Version 0.5 (Beta Version: please contact jonfu@dtu.dk in case of bugs). Please cite our paper.
ProteusAI, a user-friendly and open-source ML platform, streamlines protein engineering and design tasks. ProteusAI offers modules to support researchers in various stages of the design-build-test-learn (DBTL) cycle, including protein discovery, structure-based design, zero-shot predictions, and ML-guided directed evolution (MLDE). Our benchmarking results demonstrate ProteusAI’s efficiency in improving proteins and enzymes within a few DBTL-cycle iterations. ProteusAI democratizes access to ML-guided protein engineering and is freely available for academic and commercial use. You can upload different data types to get started with ProteusAI. Click on the other module tabs to learn about their functionality and the expected data types.
Upload experimental data (CSV or Excel file) or a single protein (FASTA)
The Protein Design module is a structure-based approach to predict novel sequences using 'Inverse Folding' algorithms. The designed sequences are likely to preserve the fold of the protein while improving the thermal stability and solubility of proteins. To preserve important functions of the protein, we recommend the preservation of protein-protein, ligand-ligand interfaces, and evolutionarily conserved sites, which can be entered manually. The temperature factor influences the diversity of designs. We recommend the generation of at least 1,000 sequences and rigorous filtering before ordering variants for validation. To give an example: Sort the sequences from the lowest to highest score, predict the structure of the lowest-scoring variants, and proceed with the designs that preserve the geometry of the active site (in the case of an enzyme). Experiment with a small sample size to explore temperature values that yield desired levels of diversification before generating large numbers of sequences.

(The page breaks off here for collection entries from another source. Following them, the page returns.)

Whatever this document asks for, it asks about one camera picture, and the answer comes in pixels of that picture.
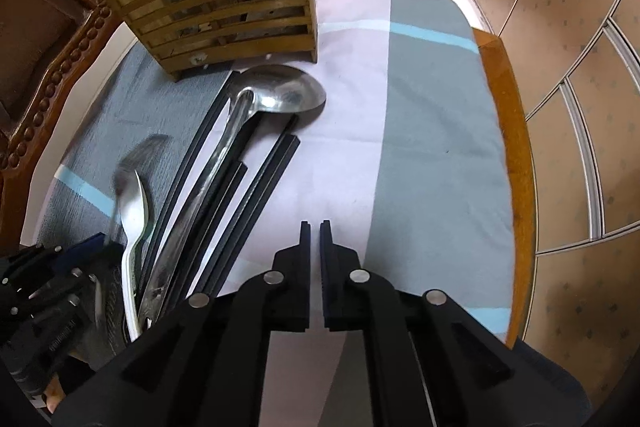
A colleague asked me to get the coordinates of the black chopstick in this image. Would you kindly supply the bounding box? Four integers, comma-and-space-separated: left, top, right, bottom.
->
160, 159, 247, 315
138, 69, 238, 296
196, 133, 302, 298
199, 114, 301, 293

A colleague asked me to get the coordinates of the white plastic spoon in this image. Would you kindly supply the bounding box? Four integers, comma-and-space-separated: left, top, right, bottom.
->
116, 168, 149, 341

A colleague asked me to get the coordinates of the steel ladle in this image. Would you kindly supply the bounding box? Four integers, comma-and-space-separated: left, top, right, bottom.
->
138, 64, 326, 331

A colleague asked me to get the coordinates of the person's left hand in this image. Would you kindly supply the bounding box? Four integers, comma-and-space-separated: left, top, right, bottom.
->
43, 374, 66, 414

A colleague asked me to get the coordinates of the grey pink striped cloth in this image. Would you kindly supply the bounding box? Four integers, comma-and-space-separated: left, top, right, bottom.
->
38, 0, 514, 338

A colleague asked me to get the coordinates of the carved brown wooden chair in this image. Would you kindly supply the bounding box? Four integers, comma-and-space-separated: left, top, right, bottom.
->
1, 0, 536, 345

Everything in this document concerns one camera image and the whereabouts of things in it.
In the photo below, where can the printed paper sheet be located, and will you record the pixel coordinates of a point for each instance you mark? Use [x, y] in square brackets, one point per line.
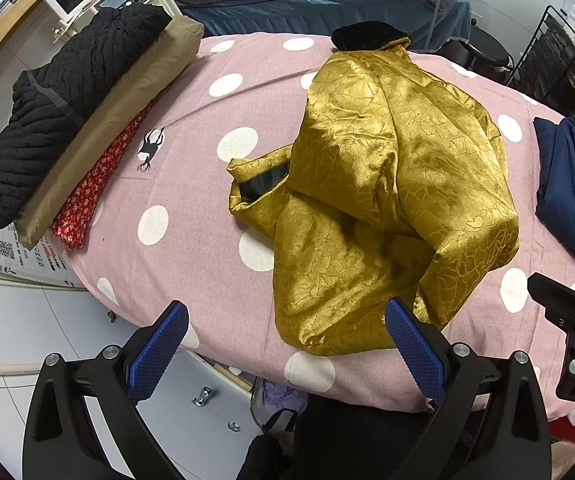
[42, 265]

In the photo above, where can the gold satin jacket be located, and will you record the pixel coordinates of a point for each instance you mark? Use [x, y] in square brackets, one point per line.
[396, 187]

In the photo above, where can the black quilted folded garment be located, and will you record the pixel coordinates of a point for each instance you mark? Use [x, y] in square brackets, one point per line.
[52, 102]

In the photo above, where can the black wire shelf rack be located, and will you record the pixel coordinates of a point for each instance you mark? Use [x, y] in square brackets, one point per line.
[546, 69]

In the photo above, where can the red floral folded cloth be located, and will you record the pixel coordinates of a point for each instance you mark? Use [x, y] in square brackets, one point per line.
[71, 224]

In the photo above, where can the black round stool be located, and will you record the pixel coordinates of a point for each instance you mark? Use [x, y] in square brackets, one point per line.
[487, 57]

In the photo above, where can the navy blue folded garment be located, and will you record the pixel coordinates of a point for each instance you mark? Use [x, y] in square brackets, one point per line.
[556, 191]

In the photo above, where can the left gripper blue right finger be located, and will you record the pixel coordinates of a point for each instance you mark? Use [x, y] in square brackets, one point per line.
[488, 419]

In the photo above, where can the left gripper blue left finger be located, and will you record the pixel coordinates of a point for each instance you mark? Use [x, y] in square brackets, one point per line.
[60, 439]

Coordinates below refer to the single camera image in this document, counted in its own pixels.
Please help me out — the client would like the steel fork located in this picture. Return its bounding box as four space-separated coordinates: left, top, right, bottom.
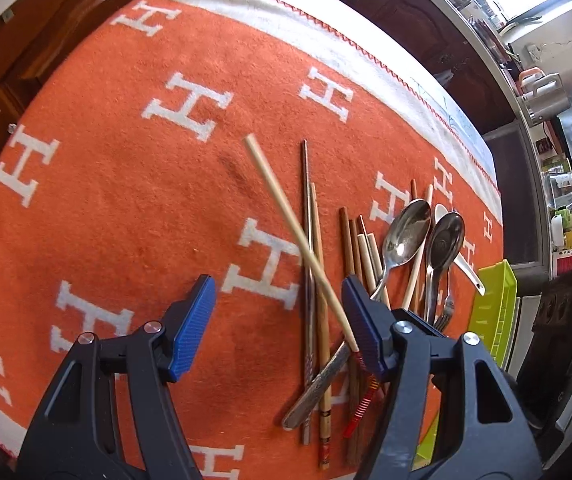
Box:
435 271 455 332

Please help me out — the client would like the orange H-pattern blanket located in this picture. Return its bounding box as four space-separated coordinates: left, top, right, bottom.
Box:
0 0 504 479

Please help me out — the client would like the large steel spoon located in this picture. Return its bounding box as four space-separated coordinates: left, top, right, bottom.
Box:
281 200 431 430

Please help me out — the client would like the pale chopstick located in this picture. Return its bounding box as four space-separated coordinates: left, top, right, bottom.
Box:
357 233 382 295

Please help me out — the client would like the light bamboo chopstick red end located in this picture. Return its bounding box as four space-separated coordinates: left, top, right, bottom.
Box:
243 133 365 368

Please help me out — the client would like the dark steel spoon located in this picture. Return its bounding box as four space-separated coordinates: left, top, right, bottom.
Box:
423 211 465 325

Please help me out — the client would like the dark metal chopstick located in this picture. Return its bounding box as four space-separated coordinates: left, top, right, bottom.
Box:
300 138 315 446

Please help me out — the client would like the white ceramic spoon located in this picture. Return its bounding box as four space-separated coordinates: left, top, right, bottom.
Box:
434 204 486 296

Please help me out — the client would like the green plastic utensil tray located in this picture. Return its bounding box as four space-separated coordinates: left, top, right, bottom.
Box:
414 260 517 466

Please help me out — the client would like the steel electric kettle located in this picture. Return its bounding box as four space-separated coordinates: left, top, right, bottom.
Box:
517 67 570 127

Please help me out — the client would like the brown wooden chopstick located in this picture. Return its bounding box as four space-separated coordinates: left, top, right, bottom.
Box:
349 218 368 466
339 207 361 467

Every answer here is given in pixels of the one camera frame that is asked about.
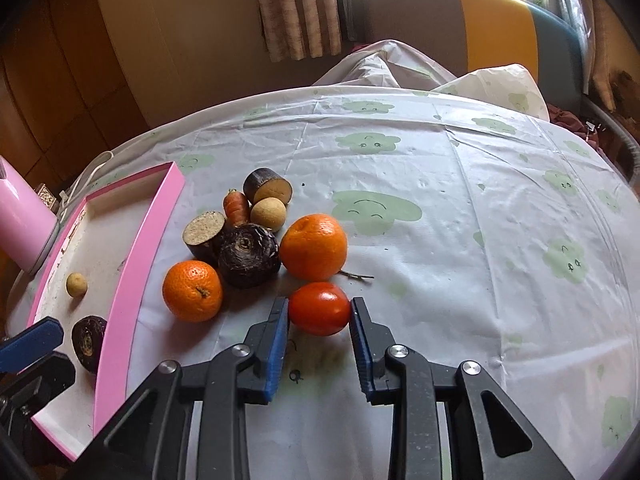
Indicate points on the dark ridged fruit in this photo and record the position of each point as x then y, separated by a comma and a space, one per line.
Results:
249, 256
87, 339

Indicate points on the beige striped left curtain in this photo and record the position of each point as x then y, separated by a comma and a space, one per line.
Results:
299, 29

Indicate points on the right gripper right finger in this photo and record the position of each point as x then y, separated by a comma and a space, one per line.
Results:
440, 409

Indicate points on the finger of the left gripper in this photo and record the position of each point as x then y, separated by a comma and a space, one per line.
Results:
29, 346
31, 391

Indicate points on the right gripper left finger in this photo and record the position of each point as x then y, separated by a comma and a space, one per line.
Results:
148, 436

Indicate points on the small dry twig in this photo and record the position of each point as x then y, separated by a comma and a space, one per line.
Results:
355, 276

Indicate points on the eggplant piece speckled cut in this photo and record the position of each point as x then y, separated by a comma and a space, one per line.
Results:
204, 236

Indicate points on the red tomato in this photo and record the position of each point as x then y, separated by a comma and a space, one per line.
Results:
319, 308

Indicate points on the orange tangerine with dark spot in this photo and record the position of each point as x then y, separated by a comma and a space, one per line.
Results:
192, 291

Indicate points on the beige right curtain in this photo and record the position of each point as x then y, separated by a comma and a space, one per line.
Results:
614, 52

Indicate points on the dark ridged fruit front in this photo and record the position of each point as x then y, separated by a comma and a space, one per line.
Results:
87, 339

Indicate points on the grey yellow teal sofa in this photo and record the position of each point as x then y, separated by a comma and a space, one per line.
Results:
466, 35

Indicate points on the pink electric kettle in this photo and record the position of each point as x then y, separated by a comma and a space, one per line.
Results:
27, 226

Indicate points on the white patterned pillow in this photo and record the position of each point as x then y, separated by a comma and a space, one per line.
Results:
510, 86

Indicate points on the tan longan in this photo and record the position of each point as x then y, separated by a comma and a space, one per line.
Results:
270, 213
76, 285

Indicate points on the white green patterned tablecloth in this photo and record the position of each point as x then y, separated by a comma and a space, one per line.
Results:
491, 235

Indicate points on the pink shallow box tray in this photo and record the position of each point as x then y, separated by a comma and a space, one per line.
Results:
111, 238

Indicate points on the small orange carrot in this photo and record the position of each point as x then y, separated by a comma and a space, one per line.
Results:
236, 208

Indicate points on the eggplant piece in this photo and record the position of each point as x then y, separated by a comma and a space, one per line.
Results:
265, 183

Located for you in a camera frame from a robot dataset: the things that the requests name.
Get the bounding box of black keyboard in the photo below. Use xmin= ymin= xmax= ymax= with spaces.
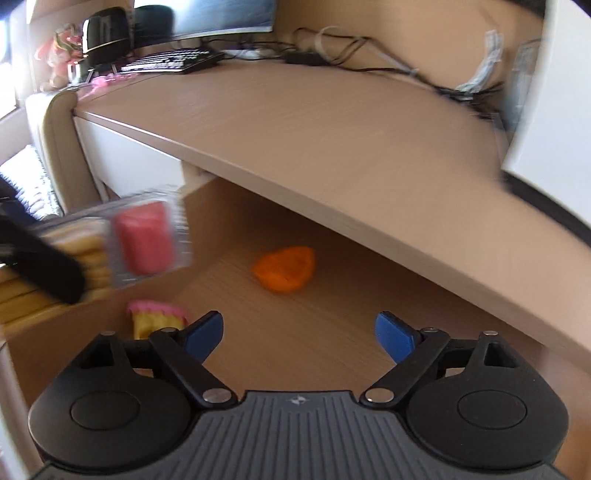
xmin=120 ymin=48 xmax=225 ymax=74

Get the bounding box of black computer monitor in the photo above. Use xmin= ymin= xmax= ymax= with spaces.
xmin=133 ymin=0 xmax=277 ymax=40

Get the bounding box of white computer tower case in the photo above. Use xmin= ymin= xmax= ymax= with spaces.
xmin=502 ymin=1 xmax=590 ymax=243

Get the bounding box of pink plastic hair clip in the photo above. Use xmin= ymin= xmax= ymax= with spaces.
xmin=89 ymin=73 xmax=136 ymax=94

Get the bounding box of black power adapter with cables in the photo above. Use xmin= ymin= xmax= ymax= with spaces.
xmin=221 ymin=26 xmax=505 ymax=121

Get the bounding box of pink plush toy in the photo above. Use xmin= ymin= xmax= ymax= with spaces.
xmin=35 ymin=23 xmax=83 ymax=92

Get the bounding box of white bundled cable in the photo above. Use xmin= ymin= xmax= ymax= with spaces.
xmin=454 ymin=29 xmax=505 ymax=96

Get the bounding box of white quilted bed cover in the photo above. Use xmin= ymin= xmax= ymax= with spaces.
xmin=1 ymin=145 xmax=63 ymax=220

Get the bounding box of black rounded speaker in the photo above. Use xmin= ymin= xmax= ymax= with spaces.
xmin=82 ymin=7 xmax=131 ymax=68

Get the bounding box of orange plastic half shell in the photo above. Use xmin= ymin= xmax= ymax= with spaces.
xmin=252 ymin=246 xmax=317 ymax=294

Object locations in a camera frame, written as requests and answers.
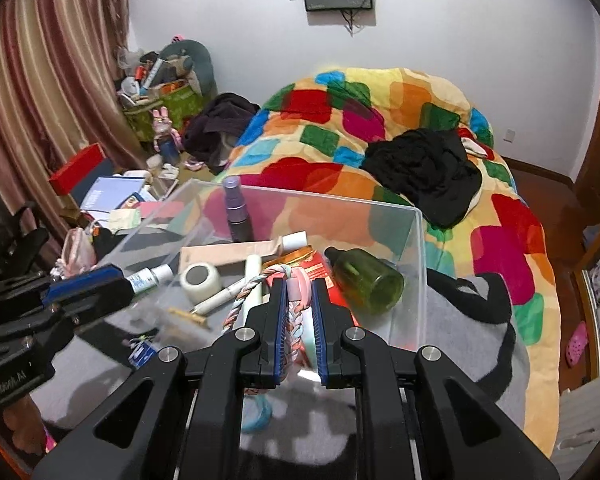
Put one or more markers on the pink pouch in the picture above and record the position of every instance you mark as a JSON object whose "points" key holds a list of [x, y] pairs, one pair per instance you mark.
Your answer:
{"points": [[77, 255]]}

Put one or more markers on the striped pink curtain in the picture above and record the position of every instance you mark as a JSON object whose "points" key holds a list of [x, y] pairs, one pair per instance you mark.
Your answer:
{"points": [[58, 66]]}

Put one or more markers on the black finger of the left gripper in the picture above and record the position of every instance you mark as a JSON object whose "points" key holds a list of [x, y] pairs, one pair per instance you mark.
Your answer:
{"points": [[98, 303]]}

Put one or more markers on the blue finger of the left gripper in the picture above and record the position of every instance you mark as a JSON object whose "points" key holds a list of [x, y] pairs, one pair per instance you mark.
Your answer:
{"points": [[82, 285]]}

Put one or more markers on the wall socket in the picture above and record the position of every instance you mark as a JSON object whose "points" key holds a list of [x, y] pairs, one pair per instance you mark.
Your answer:
{"points": [[509, 136]]}

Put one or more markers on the clear plastic storage box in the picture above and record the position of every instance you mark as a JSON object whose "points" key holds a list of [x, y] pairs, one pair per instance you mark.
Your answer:
{"points": [[195, 215]]}

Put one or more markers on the beige cosmetic tube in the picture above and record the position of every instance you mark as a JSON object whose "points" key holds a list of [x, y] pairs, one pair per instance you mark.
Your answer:
{"points": [[228, 253]]}

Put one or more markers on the black clothes on bed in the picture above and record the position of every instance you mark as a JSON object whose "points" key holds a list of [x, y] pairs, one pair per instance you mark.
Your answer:
{"points": [[429, 168]]}

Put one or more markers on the green storage basket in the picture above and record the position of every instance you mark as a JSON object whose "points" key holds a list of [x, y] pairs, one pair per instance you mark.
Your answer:
{"points": [[182, 104]]}

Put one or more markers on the pink slipper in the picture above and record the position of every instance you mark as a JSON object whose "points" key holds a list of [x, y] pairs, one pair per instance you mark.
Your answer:
{"points": [[576, 345]]}

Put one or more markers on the white marker pen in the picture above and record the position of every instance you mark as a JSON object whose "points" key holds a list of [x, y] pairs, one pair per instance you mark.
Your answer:
{"points": [[146, 279]]}

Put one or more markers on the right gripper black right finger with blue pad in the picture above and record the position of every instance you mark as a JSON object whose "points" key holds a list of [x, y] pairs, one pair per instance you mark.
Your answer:
{"points": [[418, 415]]}

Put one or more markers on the green glass bottle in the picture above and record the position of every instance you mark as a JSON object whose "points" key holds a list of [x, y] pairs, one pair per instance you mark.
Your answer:
{"points": [[367, 283]]}

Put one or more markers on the red paper packet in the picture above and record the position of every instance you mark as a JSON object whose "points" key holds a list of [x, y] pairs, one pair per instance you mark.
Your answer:
{"points": [[307, 265]]}

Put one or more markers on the red box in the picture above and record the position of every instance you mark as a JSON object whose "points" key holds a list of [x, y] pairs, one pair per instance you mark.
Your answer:
{"points": [[67, 177]]}

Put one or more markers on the blue white book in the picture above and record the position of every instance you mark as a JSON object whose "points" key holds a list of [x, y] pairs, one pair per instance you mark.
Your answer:
{"points": [[108, 193]]}

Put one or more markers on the dark purple clothes pile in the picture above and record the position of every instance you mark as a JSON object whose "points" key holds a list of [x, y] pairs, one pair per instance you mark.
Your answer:
{"points": [[211, 135]]}

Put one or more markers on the person's left hand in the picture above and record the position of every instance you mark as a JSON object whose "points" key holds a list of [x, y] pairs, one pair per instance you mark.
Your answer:
{"points": [[23, 419]]}

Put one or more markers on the purple spray bottle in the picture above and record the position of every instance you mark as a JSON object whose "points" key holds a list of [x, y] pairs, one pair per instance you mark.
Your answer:
{"points": [[237, 215]]}

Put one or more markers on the colourful patchwork duvet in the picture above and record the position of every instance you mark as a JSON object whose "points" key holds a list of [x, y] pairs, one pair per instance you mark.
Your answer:
{"points": [[312, 136]]}

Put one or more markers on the pink rabbit doll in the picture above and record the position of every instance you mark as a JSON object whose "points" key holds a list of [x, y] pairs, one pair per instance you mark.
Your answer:
{"points": [[167, 140]]}

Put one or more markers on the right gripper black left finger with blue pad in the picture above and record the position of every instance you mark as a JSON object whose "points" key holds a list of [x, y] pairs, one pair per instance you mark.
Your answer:
{"points": [[179, 416]]}

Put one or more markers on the white tape roll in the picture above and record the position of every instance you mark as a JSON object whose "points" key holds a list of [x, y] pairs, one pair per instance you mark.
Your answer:
{"points": [[200, 281]]}

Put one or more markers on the grey green plush cushion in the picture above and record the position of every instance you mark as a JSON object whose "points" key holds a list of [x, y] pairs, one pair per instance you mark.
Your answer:
{"points": [[193, 63]]}

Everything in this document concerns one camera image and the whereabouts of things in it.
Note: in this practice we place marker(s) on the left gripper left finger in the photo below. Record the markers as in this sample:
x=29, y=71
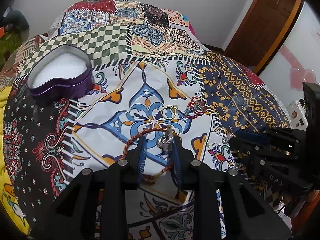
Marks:
x=136, y=158

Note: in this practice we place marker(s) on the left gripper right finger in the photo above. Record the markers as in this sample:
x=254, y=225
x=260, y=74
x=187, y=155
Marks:
x=185, y=165

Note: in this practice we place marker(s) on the silver charm pendant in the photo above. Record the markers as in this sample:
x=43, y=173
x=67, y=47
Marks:
x=166, y=141

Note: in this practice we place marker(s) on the purple heart-shaped tin box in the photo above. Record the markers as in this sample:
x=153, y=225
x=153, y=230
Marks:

The Representations module offers methods to compute and visualize vector representations of proteins. These are primarily used by the MLDE and Discovery modules to make training more data-efficient. The representations are generated from classical algorithms such as BLOSUM62 or large protein language models that infuse helpful inductive biases into protein sequence representations. In some cases, the representations can be used to cluster proteins based on function or to predict protein properties. The module offers several visualization techniques to explore the representations and to understand the underlying structure of the protein data. Advanced analysis and predictions can be made by using the MLDE or Discovery modules in combination with the Representations module.
The Machine Learning Guided Directed Evolution (MLDE) module offers a structured approach to improve protein function through iterative mutagenesis, inspired by Directed Evolution. Here, machine learning models are trained on previously generated experimental results. The 'Search' algorithm will then propose novel sequences that will be evaluated and ranked by the trained model to predict mutants that are likely to improve function. The Bayesian optimization algorithms used to search for novel mutants are based on models trained on protein representations that can either be generated from large language models, which is currently very slow, or from classical algorithms such as BLOSUM62. For now, we recommend the use of BLOSUM62 representations combined with Random Forest models for the best trade-off between speed and quality. However, we encourage experimentation with other models and representations.
The Discovery Module offers a structured approach to identifying proteins even with little to no experimental data to start with. The goal of the module is to identify proteins with similar functions and to propose novel sequences that are likely to have similar functions. The module relies on representations generated by large protein language models that transform protein sequences into meaningful vector representations. It has been shown that these vector representations often cluster based on function. Clustering should be used if all, very few, or no sequences have annotations. Classification should be used if some or all sequences are annotated. To find out if you have enough sequences for classification, we recommend using the model statistics on the validation set, which are automatically generated by the module after training.